[Stored items]
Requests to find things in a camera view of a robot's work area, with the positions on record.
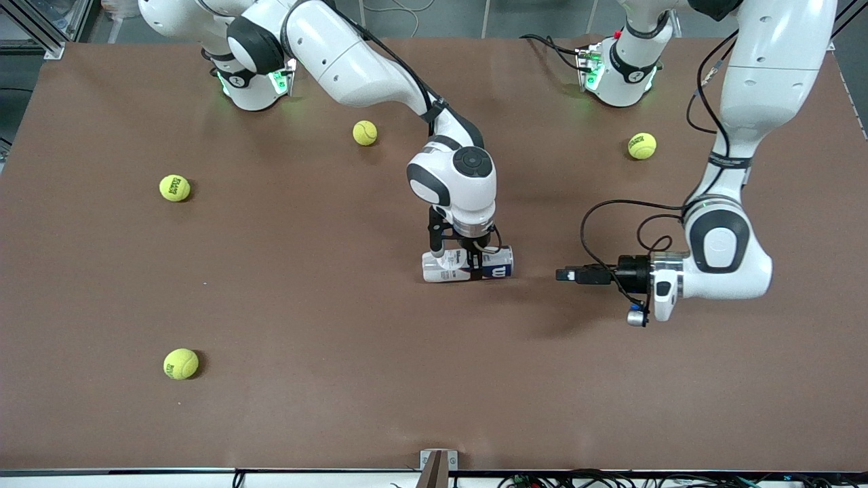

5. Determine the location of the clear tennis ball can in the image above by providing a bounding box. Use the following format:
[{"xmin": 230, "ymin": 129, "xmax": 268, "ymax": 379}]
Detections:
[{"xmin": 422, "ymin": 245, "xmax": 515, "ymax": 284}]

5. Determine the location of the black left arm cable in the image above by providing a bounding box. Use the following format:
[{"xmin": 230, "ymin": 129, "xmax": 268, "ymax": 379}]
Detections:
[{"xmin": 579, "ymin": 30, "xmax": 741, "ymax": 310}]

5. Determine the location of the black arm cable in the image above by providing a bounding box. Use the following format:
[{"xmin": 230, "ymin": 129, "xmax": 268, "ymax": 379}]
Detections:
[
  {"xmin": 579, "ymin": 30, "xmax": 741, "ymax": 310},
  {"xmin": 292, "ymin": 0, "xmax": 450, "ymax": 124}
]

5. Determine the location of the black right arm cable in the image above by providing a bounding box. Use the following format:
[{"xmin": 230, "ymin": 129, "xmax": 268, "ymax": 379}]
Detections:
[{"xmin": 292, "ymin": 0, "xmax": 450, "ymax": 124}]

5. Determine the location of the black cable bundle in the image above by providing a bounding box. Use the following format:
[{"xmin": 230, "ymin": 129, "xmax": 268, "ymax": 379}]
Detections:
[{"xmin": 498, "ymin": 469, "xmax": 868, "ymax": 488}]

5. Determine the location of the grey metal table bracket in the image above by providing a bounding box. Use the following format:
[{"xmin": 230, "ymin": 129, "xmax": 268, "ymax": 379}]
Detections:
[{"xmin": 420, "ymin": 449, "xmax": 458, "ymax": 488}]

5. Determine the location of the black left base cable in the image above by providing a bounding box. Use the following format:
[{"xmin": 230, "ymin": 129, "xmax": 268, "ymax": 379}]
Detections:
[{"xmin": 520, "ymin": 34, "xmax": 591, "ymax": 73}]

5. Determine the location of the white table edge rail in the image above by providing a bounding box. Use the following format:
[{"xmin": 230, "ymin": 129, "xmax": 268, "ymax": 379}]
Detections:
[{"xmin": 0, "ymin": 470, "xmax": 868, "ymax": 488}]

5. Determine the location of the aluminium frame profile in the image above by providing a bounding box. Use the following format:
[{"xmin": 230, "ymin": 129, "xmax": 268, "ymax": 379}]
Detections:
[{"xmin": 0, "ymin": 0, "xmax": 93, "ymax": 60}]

## To do
Your answer must be an exact copy of the records, minus any pictures.

## Answer for this exercise
Requests to find things in a camera view of a robot's work area, with the positions on record.

5. Determine the location of the clear tennis ball can in the image above by providing a bounding box. Use the following format:
[{"xmin": 230, "ymin": 129, "xmax": 268, "ymax": 379}]
Detections:
[{"xmin": 422, "ymin": 245, "xmax": 515, "ymax": 284}]

5. Determine the location of the black left arm cable in the image above by providing a bounding box. Use the following format:
[{"xmin": 230, "ymin": 129, "xmax": 268, "ymax": 379}]
Detections:
[{"xmin": 579, "ymin": 30, "xmax": 741, "ymax": 310}]

5. Determine the location of the black arm cable in the image above by providing a bounding box. Use the following format:
[{"xmin": 230, "ymin": 129, "xmax": 268, "ymax": 379}]
Detections:
[
  {"xmin": 579, "ymin": 30, "xmax": 741, "ymax": 310},
  {"xmin": 292, "ymin": 0, "xmax": 450, "ymax": 124}
]

5. Determine the location of the black right arm cable in the image above by providing a bounding box. Use the following format:
[{"xmin": 230, "ymin": 129, "xmax": 268, "ymax": 379}]
Detections:
[{"xmin": 292, "ymin": 0, "xmax": 450, "ymax": 124}]

5. Determine the location of the black cable bundle in the image above by providing a bounding box. Use the following format:
[{"xmin": 230, "ymin": 129, "xmax": 268, "ymax": 379}]
Detections:
[{"xmin": 498, "ymin": 469, "xmax": 868, "ymax": 488}]

5. Determine the location of the grey metal table bracket in the image above by providing a bounding box. Use the following format:
[{"xmin": 230, "ymin": 129, "xmax": 268, "ymax": 379}]
Detections:
[{"xmin": 420, "ymin": 449, "xmax": 458, "ymax": 488}]

5. Determine the location of the black left base cable in the image above by providing a bounding box. Use the following format:
[{"xmin": 230, "ymin": 129, "xmax": 268, "ymax": 379}]
Detections:
[{"xmin": 520, "ymin": 34, "xmax": 591, "ymax": 73}]

5. Determine the location of the white table edge rail in the image above by providing a bounding box. Use the following format:
[{"xmin": 230, "ymin": 129, "xmax": 268, "ymax": 379}]
Detections:
[{"xmin": 0, "ymin": 470, "xmax": 868, "ymax": 488}]

5. Determine the location of the aluminium frame profile in the image above by providing a bounding box. Use the following format:
[{"xmin": 230, "ymin": 129, "xmax": 268, "ymax": 379}]
Detections:
[{"xmin": 0, "ymin": 0, "xmax": 93, "ymax": 60}]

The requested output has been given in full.